Jednocześnie system cyrkulacji paliwa okazał się zbyt skomplikowany. Dalszy rozwój podążał głównie ścieżką „stacjonarnych” elementów paliwowych mytych metalowym płynem chłodzącym. Jako te ostatnie rozważano różne materiały, jednak trudności z odpornością na korozję rurociągów i zapewnienie cyrkulacji ciekłego metalu nie pozwoliły nam zamieszkać na chłodziwie metalu. W rezultacie reaktor musiał być zaprojektowany tak, aby wykorzystywał silnie przegrzaną wodę. Według obliczeń woda w reaktorze powinna osiągnąć temperaturę około 810-820°. Aby utrzymać go w stanie płynnym, konieczne było wytworzenie w układzie ciśnienia około 350 kg/cm2. System okazał się bardzo złożony, ale znacznie prostszy i bardziej odpowiedni niż reaktor z metalowym chłodziwem. Do 1960 roku firma Pratt & Whitney zakończyła prace nad elektrownią jądrową dla samolotów. Rozpoczęły się przygotowania do testowania gotowego systemu, ale ostatecznie testy te nie miały miejsca.
Smutny koniec
Programy NEPA i ANP pomogły stworzyć dziesiątki nowych technologii, a także szereg ciekawych know-how. Jednak ich główny cel - stworzenie samolotu atomowego - nawet w 1960 roku nie mógł zostać osiągnięty w ciągu najbliższych kilku lat.

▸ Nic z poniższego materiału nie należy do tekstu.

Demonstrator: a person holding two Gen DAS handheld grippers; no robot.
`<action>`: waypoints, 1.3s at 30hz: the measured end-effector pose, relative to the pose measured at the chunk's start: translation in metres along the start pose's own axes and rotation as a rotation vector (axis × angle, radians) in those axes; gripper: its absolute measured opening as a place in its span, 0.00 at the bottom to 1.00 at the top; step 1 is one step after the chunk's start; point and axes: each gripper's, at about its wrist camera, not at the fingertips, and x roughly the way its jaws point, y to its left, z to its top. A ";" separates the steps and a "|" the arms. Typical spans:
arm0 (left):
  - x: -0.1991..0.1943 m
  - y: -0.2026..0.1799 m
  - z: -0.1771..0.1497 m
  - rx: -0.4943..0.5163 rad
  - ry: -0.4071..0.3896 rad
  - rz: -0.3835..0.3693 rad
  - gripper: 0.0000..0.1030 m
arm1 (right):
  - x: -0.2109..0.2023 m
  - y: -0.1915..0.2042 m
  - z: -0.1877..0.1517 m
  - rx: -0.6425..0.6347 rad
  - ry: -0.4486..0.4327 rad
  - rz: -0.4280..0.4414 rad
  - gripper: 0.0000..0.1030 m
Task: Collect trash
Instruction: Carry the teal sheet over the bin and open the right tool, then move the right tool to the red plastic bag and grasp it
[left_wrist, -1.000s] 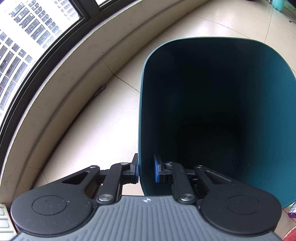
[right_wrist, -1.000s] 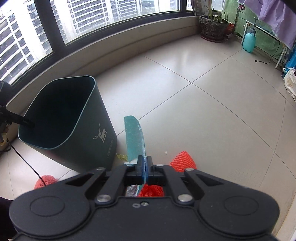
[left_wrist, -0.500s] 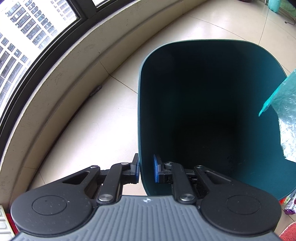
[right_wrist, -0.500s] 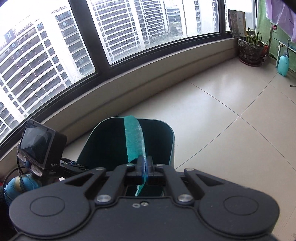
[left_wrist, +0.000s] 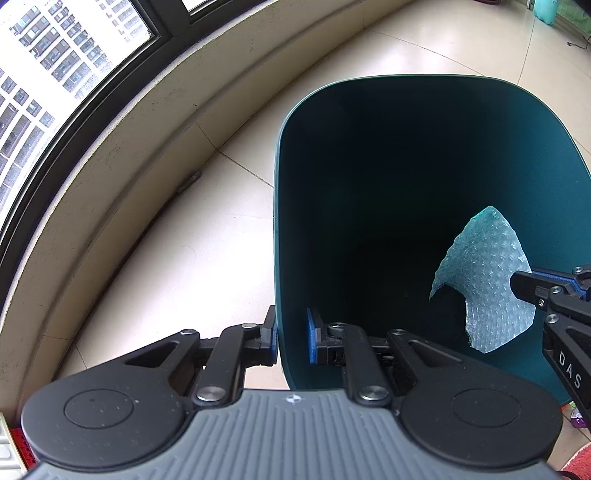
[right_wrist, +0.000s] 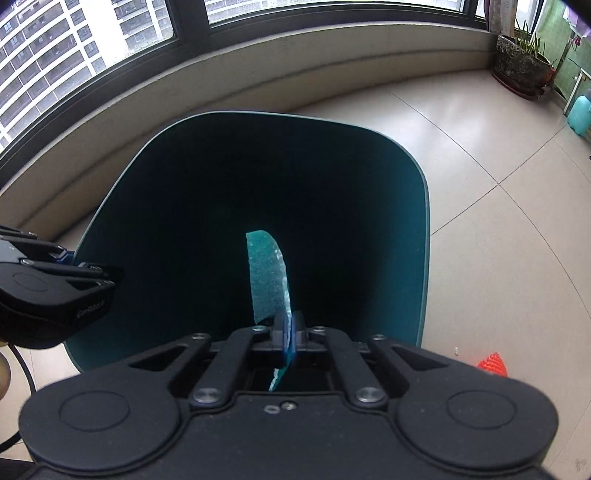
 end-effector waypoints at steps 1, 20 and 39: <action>0.002 0.004 0.002 -0.002 0.006 -0.003 0.14 | 0.002 0.000 -0.001 -0.004 0.006 -0.004 0.02; 0.016 -0.021 -0.019 0.000 0.003 -0.001 0.14 | -0.054 -0.036 -0.004 -0.010 -0.075 0.127 0.28; 0.007 -0.041 -0.028 -0.003 0.007 0.013 0.15 | -0.116 -0.186 -0.110 0.260 -0.102 -0.065 0.57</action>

W 1961 roku do władzy doszedł J. Kennedy, który natychmiast zainteresował się postępami w technologii jądrowej dla lotnictwa. Ponieważ ich nie zaobserwowano, a koszty programów osiągnęły zupełnie nieprzyzwoite wartości, los ANP i wszystkich samolotów z napędem atomowym okazał się wielkim pytaniem. Ponad półtorej dekady ponad miliard dolarów wydano na badania, projektowanie i budowę różnych jednostek testowych. Jednocześnie budowa gotowego samolotu z elektrownią atomową była jeszcze kwestią odległej przyszłości. Oczywiście dodatkowe nakłady pieniędzy i czasu mogłyby doprowadzić do praktycznego wykorzystania samolotu atomowego. Jednak administracja Kennedy'ego zdecydowała inaczej. Koszt programu ANP stale rósł, ale nie było rezultatu. Ponadto pociski balistyczne w pełni udowodniły swój wysoki potencjał. W pierwszej połowie 61. roku nowy prezydent podpisał dokument, zgodnie z którym wszelkie prace nad samolotami z napędem atomowym powinny zostać wstrzymane. Warto zauważyć, że niedługo wcześniej, w 60. roku, Pentagon podjął kontrowersyjną decyzję, zgodnie z którą wszelkie prace nad elektrowniami typu otwartego zostały wstrzymane, a całość środków przeznaczono na systemy „zamknięte”.
Mimo pewnych sukcesów w dziedzinie tworzenia elektrowni jądrowych dla lotnictwa, program ANP uznano za nieudany. Przez pewien czas, równolegle z ANP, opracowywano silniki jądrowe do obiecujących pocisków. Jednak projekty te nie przyniosły oczekiwanego rezultatu. Z czasem zostały one również zamknięte, a prace w kierunku elektrowni jądrowych dla samolotów i pocisków całkowicie ustały. Od czasu do czasu różne prywatne firmy próbowały przeprowadzić takie przedsięwzięcia z własnej inicjatywy, ale żaden z tych projektów nie otrzymał wsparcia rządowego. Amerykańskie kierownictwo, tracąc wiarę w perspektywy samolotów z napędem atomowym, zaczęło opracowywać elektrownie jądrowe dla floty i elektrowni jądrowych.